"Nella Lega nessun ostracismo, siamo una grande famiglia". Appeasement di Vannacci
Davide Depascale 14:34 Venerdì 11 Luglio 2025Il generale prova a spegnere le tensioni seguite alla nascita nel Vercellese di un team del suo movimento: "Nessuna incompatibilità tra partito e un'associazione culturale, discutere è normale". Molinari e i dirigenti piemontesi saranno più tranquilli?
“Tutto è bene quel che finisce bene”. Così il generale Roberto Vannacci prova a mettere la parola fine al “caso Vercelli”, dove la nascita – meno di una settimana fa – del team Camillo Benso Conte di Cavour, la sezione locale del suo movimento Mondo al Contrario, aveva generato malumori nei vertici della Lega, con il segretario regionale Riccardo Molinari e quello provinciale Daniele Baglione che avevano paventato la possibilità di espellere i promotori. Spingendo uno di loro, il coordinatore della Lega Giovani di Vercelli Mario Musso, a fare marcia indietro, rinnovando la fedeltà al partito attraverso una lettera inviata allo Spiffero. Tutto rientrato? Parrebbe di sì, anche se l’altro promotore, Michelino Altamura, non ha rilasciato nuove dichiarazioni dopo i proclami roboanti dei giorni scorsi.
Tutto in famiglia
Vannacci, di ritorno da Strasburgo dov’è impegnato per la sua attività di europarlamentare, getta acqua sul fuoco parlando con lo Spiffero. Un colloquio in cui precisa di non avere alcun problema con gli altri esponenti della Lega, di cui è anche vicesegretario: “Le incomprensioni succedono anche nelle migliori famiglie, e la Lega non fa eccezione: è del tutto naturale quando ci sono degli spazi di discussione. Ostracismo nei miei confronti? Sarebbe del tutto ingiustificato, visto che le mie preferenze vanno al partito e contribuiscono alla sua crescita, che va a beneficio di tutti i militanti e gli esponenti”. Interrogato se sia proprio la sua crescente popolarità e peso all’interno del partito a creare motivo di attrito con gli altri esponenti, l’ex parà della Folgore ci tiene a tranquillizzare tutti: “Non ho ambizioni di portare via nulla a nessuno, tantomeno in Piemonte.
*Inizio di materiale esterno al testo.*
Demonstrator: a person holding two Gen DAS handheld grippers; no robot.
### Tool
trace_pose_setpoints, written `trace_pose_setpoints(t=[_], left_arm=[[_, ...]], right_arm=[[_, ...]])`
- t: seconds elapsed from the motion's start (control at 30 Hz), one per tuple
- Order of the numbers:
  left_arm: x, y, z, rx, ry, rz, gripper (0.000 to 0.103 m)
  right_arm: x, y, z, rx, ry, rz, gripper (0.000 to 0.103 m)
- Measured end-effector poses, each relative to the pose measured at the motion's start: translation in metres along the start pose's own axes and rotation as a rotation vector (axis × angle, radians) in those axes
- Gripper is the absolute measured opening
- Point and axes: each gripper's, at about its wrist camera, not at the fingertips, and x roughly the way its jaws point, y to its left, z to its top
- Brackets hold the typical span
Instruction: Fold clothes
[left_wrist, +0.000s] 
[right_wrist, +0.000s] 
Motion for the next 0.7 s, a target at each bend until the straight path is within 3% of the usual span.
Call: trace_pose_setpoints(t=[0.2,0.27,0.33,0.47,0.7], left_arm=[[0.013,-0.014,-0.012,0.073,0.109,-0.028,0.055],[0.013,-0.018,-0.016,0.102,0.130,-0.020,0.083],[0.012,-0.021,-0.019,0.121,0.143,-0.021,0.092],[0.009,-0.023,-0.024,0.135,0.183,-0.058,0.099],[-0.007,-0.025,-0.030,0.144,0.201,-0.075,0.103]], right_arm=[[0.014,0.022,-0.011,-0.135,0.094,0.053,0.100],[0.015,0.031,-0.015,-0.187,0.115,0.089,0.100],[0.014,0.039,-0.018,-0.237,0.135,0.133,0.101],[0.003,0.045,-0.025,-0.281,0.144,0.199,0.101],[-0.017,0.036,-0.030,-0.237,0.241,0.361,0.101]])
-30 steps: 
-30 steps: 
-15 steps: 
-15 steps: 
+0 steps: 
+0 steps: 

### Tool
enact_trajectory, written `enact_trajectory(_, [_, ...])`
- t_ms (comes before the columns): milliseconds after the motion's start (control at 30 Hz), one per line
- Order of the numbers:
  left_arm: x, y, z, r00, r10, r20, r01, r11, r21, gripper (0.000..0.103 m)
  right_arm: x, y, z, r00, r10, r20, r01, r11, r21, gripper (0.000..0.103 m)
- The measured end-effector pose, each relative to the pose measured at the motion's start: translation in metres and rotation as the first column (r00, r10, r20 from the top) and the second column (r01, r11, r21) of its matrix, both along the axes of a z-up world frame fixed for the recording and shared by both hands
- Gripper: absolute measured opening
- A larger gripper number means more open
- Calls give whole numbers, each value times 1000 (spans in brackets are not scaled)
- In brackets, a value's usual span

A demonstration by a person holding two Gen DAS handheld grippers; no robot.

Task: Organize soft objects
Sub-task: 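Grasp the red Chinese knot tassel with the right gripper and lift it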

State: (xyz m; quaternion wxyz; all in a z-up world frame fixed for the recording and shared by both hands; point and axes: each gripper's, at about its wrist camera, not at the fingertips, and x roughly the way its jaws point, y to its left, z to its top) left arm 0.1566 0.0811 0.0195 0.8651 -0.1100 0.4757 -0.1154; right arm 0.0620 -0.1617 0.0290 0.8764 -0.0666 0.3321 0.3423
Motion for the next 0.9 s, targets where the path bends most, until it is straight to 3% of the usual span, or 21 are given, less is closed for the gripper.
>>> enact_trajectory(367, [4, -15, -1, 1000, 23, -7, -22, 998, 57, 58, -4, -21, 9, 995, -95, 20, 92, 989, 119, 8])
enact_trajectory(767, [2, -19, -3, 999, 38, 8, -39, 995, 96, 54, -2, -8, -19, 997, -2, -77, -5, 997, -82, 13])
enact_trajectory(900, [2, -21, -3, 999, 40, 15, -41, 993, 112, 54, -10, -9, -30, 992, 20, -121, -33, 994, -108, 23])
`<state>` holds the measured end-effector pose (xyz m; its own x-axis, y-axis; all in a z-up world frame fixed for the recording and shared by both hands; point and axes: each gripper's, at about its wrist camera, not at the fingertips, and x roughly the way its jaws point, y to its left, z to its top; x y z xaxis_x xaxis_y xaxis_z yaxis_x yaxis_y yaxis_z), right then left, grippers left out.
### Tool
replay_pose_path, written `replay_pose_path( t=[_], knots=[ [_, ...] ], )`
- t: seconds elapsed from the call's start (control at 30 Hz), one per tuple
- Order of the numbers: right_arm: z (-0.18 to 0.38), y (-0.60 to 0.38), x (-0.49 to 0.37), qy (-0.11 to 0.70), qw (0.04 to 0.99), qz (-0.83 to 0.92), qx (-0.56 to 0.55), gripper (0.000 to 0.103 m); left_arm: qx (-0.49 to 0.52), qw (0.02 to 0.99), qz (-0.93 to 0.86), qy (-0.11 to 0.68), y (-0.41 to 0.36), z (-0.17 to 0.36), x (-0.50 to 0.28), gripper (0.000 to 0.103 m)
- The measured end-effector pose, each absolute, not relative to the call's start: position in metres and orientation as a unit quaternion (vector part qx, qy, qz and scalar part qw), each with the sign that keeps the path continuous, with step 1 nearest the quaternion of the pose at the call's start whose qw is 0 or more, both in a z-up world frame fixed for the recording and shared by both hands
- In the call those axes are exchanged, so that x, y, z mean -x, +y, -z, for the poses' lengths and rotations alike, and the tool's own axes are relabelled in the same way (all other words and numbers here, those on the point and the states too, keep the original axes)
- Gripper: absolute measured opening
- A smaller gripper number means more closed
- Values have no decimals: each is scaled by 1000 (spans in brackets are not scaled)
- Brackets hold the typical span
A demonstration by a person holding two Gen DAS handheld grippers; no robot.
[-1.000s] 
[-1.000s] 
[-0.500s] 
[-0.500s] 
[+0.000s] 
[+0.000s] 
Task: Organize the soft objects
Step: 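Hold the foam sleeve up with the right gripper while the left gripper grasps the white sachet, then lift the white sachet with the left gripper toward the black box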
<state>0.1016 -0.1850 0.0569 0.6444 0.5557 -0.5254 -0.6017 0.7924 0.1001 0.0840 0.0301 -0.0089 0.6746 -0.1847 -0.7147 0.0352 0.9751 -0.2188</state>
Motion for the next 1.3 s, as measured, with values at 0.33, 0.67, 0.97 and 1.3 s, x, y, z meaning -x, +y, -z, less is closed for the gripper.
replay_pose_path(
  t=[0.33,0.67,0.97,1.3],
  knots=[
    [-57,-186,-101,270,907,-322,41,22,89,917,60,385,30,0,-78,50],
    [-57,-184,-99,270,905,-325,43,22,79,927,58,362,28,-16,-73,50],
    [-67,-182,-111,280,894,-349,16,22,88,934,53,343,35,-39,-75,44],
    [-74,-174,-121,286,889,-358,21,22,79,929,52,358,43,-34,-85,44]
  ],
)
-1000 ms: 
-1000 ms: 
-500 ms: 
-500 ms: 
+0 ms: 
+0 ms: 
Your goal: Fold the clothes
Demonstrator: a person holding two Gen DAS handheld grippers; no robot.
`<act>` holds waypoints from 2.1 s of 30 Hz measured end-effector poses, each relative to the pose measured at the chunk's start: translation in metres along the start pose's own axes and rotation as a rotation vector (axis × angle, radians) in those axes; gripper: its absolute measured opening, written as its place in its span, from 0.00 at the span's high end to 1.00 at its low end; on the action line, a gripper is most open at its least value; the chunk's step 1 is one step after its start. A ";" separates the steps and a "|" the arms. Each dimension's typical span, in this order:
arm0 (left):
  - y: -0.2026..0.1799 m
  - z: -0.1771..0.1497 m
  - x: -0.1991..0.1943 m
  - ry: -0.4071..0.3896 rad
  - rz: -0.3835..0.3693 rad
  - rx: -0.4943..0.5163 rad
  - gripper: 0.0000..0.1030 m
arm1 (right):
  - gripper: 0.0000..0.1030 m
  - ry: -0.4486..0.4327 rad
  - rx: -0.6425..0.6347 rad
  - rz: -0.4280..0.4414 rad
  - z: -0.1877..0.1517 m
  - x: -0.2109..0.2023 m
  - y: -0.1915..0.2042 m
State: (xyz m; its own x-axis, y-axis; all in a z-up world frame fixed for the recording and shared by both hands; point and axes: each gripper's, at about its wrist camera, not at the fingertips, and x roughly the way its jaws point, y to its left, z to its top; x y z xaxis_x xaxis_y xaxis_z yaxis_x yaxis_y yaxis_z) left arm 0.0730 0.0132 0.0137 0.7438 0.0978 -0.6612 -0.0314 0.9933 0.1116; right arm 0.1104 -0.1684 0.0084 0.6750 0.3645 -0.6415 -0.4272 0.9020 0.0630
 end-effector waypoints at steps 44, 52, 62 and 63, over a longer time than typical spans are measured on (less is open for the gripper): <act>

Faccio già il parlamentare europeo e il vicesegretario, non mi candido a sindaco o altra carica da nessuna parte”.
Cultura, non politica
Il generale ci tiene anche a ribadire la totale assenza d’incompatibilità tra la Lega e il movimento Mondo al Contrario (Mac), con quest’ultimo visto da tanti come un grimaldello per prendere il controllo del Carroccio. “La Lega è un partito politico, il Mac è un’associazione culturale. Chi vuole fare attività politica la fa nella Lega, chi vuole portare avanti e discutere a riguardo dei valori esposti nel mio libro può unirsi al movimento. Non c’è assolutamente contraddizione tra le due cose, al contrario c’è alla base uno spirito di collaborazione”.
Stessa posizione espressa da Altamura al momento della presentazione del Team vannacciano di Vercelli, dove nel comunicato si parlava di “collaborazione con la realtà locale della Lega” e di “sinergia diretta con la struttura politica”. Le cose però sono andate in maniera leggermente diversa: la Lega è ancora un partito a struttura leninista, e il frazionismo non è tollerato. Ragion per cui sembrerebbe che anche il segretario Matteo Salvini, che pure stravede per il generale una volta informato dell'iniziativa abbia dato il benestare all'avvio dei procedimenti disciplinari. Ma Vannacci non ha alcuna intenzione di farne un dramma: stando almeno alle sue parole, Molinari e i suoi possono dormire sonni tranquilli. Forse.